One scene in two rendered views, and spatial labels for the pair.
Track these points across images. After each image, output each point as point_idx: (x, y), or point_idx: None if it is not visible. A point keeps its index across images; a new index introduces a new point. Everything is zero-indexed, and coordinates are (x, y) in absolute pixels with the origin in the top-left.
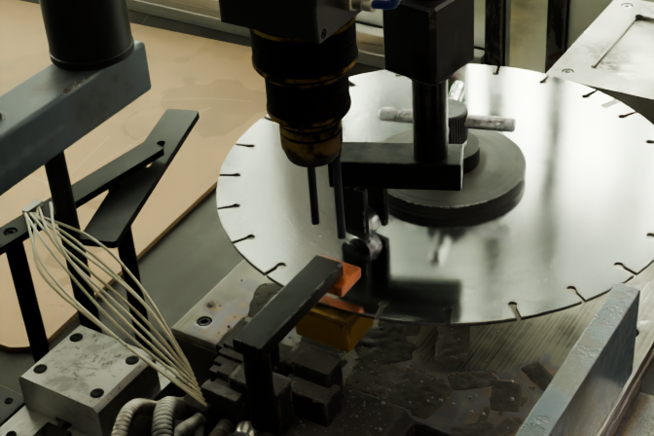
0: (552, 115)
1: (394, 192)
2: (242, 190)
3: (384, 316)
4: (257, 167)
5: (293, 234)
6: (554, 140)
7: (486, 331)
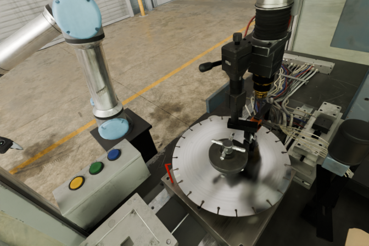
0: (194, 173)
1: (241, 144)
2: (281, 158)
3: (245, 118)
4: (279, 167)
5: (265, 140)
6: (198, 162)
7: None
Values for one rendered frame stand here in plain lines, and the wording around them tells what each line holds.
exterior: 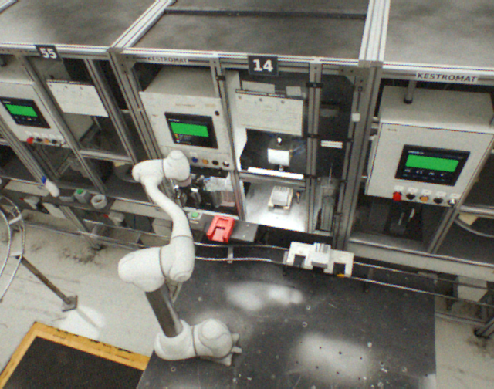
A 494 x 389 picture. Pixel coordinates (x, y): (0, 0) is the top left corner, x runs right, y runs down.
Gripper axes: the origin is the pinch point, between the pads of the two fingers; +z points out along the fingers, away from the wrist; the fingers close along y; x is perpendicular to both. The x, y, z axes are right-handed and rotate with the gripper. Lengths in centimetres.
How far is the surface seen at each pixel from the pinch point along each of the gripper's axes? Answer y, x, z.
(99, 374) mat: 62, 85, 114
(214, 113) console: -21, -9, -63
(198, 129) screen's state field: -12, -7, -54
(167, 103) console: 3, -10, -65
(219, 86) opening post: -24, -11, -76
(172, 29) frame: 7, -37, -87
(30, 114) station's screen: 94, -9, -46
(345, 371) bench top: -102, 59, 41
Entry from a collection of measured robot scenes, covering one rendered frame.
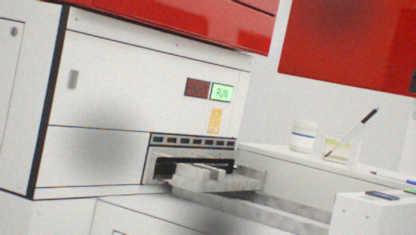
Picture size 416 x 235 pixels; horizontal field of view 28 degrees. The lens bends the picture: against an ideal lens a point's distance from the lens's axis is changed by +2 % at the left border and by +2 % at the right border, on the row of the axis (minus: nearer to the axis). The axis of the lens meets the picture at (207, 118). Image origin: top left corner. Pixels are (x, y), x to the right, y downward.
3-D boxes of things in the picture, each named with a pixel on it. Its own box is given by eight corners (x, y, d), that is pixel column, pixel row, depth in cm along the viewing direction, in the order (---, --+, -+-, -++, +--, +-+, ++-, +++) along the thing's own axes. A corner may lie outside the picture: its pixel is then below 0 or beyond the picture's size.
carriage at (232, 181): (170, 185, 202) (172, 174, 201) (238, 183, 233) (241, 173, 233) (197, 193, 198) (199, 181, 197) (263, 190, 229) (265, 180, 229)
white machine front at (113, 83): (24, 197, 168) (62, 4, 165) (220, 188, 238) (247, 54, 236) (36, 201, 166) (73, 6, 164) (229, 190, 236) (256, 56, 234)
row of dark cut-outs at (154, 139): (148, 143, 197) (150, 133, 197) (232, 147, 235) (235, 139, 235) (150, 143, 197) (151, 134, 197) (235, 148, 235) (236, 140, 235)
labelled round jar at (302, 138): (284, 148, 248) (290, 118, 248) (294, 149, 254) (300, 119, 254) (305, 153, 245) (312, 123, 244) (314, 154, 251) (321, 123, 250)
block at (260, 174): (235, 173, 230) (237, 163, 230) (241, 173, 233) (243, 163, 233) (260, 180, 226) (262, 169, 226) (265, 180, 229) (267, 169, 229)
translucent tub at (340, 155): (321, 159, 235) (325, 136, 234) (322, 158, 242) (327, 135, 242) (347, 164, 233) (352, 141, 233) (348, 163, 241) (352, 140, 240)
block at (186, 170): (174, 174, 202) (177, 162, 202) (181, 174, 205) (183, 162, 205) (201, 181, 198) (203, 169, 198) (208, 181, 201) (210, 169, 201)
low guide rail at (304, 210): (222, 192, 229) (224, 182, 229) (225, 192, 231) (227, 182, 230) (394, 244, 204) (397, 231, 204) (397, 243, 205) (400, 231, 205)
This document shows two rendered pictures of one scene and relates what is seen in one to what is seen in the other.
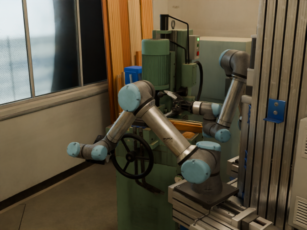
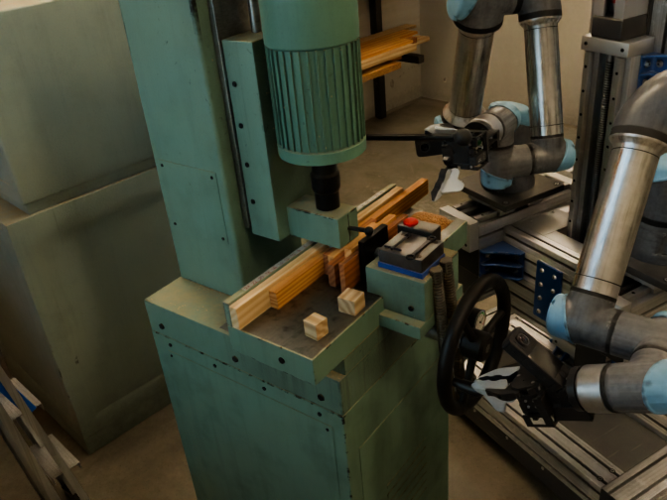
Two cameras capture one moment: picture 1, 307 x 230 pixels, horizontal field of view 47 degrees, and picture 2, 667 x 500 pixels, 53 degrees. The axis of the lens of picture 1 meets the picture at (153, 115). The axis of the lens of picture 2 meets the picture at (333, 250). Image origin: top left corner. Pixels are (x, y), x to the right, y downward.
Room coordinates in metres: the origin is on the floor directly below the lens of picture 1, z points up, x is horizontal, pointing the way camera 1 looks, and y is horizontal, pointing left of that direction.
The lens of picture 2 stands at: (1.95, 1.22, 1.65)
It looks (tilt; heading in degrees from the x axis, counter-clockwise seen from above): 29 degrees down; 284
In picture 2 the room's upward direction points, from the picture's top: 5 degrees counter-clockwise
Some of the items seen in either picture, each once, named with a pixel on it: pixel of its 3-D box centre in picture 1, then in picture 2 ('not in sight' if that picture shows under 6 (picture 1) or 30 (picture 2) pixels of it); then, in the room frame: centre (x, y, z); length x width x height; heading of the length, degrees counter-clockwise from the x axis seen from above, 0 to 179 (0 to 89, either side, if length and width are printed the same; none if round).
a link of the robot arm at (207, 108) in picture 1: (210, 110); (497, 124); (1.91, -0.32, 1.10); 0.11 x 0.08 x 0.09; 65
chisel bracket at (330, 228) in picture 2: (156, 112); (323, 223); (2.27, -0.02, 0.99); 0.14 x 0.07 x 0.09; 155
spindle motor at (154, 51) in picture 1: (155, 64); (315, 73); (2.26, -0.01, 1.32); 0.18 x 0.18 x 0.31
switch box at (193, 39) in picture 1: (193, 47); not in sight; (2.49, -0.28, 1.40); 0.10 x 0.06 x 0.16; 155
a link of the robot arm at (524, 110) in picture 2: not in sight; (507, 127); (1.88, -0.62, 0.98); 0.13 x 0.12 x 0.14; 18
○ ○ ○ ○
* Your goal *
Would you output only the span of the records above that opens with the line containing "0: (552, 115)" and closes with the line containing "white machine front", ends included and pictures dropped?

* Problem solution *
0: (552, 115)
1: (394, 192)
2: (242, 190)
3: (384, 316)
4: (257, 167)
5: (293, 234)
6: (554, 140)
7: (486, 331)
0: (194, 173)
1: (241, 144)
2: (281, 158)
3: (245, 118)
4: (279, 167)
5: (265, 140)
6: (198, 162)
7: None
Values for one rendered frame stand here in plain lines, and the wording around them tells what each line holds.
exterior: 
A 494 x 389 picture. Pixel coordinates (x, y): (0, 0) is the top left corner, x runs right, y runs down.
Gripper axes: the origin is the pinch point, between the pads of the two fingers; +z points out along the fingers, away from the wrist; the fingers close along y; x is perpendicular to both. The x, y, z axes are right-handed and rotate with the gripper. Lengths in centimetres.
How far is the surface seen at each pixel from the pinch point along each of the gripper's axes? Answer y, x, z.
(99, 374) mat: 62, 85, 114
(214, 113) console: -21, -9, -63
(198, 129) screen's state field: -12, -7, -54
(167, 103) console: 3, -10, -65
(219, 86) opening post: -24, -11, -76
(172, 29) frame: 7, -37, -87
(30, 114) station's screen: 94, -9, -46
(345, 371) bench top: -102, 59, 41
Entry from a collection of measured robot scenes, covering one rendered frame.
Picture size 416 x 235 pixels; horizontal field of view 28 degrees. The lens bends the picture: against an ideal lens a point's distance from the lens's axis is changed by +2 % at the left border and by +2 % at the right border, on the row of the axis (minus: nearer to the axis). The axis of the lens meets the picture at (207, 118). Image origin: top left corner. Pixels are (x, y), x to the right, y downward.
3-D boxes of things in the picture, each named with a pixel on it. Its own box is given by eight corners (x, y, d), that is pixel column, pixel row, depth in cm along the viewing direction, in the order (---, --+, -+-, -++, +--, +-+, ++-, +++) along the thing's own axes. A corner may lie outside the picture: its pixel is then below 0 or beyond the picture's size.
carriage at (232, 181): (170, 185, 202) (172, 174, 201) (238, 183, 233) (241, 173, 233) (197, 193, 198) (199, 181, 197) (263, 190, 229) (265, 180, 229)
white machine front at (113, 83): (24, 197, 168) (62, 4, 165) (220, 188, 238) (247, 54, 236) (36, 201, 166) (73, 6, 164) (229, 190, 236) (256, 56, 234)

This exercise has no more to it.